- [PROBLEM STATEMENT] Go to the line containing "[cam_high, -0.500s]" in the material below. From there to the end, retype every line exactly and drop the pictures.

- [RECORDED DATA]
:::
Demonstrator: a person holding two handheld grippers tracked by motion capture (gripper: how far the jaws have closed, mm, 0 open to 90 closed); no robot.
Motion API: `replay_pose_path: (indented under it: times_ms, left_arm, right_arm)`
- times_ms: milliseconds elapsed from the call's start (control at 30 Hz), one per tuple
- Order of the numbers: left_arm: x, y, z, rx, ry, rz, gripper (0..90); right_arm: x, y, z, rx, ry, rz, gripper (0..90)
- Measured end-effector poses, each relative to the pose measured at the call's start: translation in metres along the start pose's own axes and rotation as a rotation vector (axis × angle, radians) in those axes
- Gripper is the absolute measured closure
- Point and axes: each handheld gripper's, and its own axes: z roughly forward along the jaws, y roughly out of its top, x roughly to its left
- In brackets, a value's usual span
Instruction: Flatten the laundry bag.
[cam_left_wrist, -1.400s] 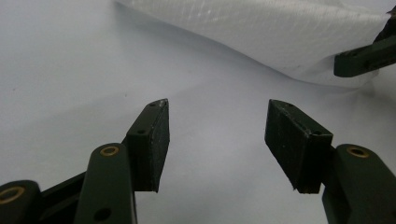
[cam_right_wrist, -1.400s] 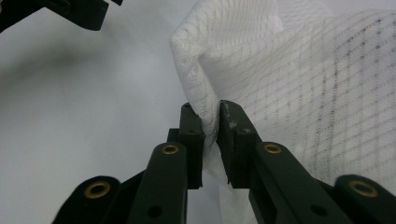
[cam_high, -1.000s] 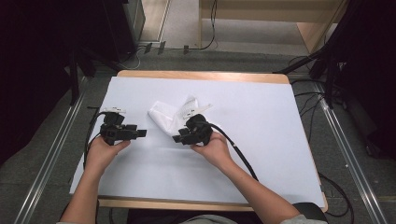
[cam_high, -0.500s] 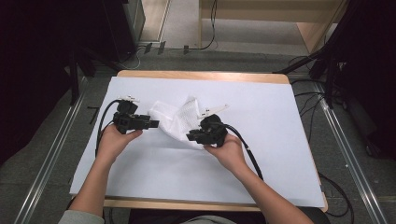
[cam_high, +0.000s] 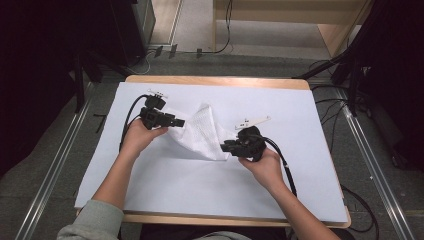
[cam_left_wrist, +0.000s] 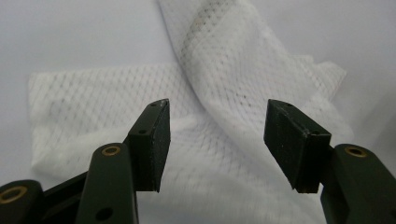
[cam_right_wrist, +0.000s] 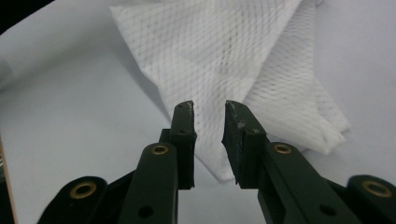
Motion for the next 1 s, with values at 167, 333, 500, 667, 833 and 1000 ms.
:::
- [OUTPUT OF THE EXERCISE]
[cam_high, -0.500s] 
[cam_high, +0.000s] 
[cam_left_wrist, +0.000s] 
[cam_right_wrist, +0.000s] 
Motion for the next 1 s, with values at 167, 333, 500, 667, 833 and 1000 ms.

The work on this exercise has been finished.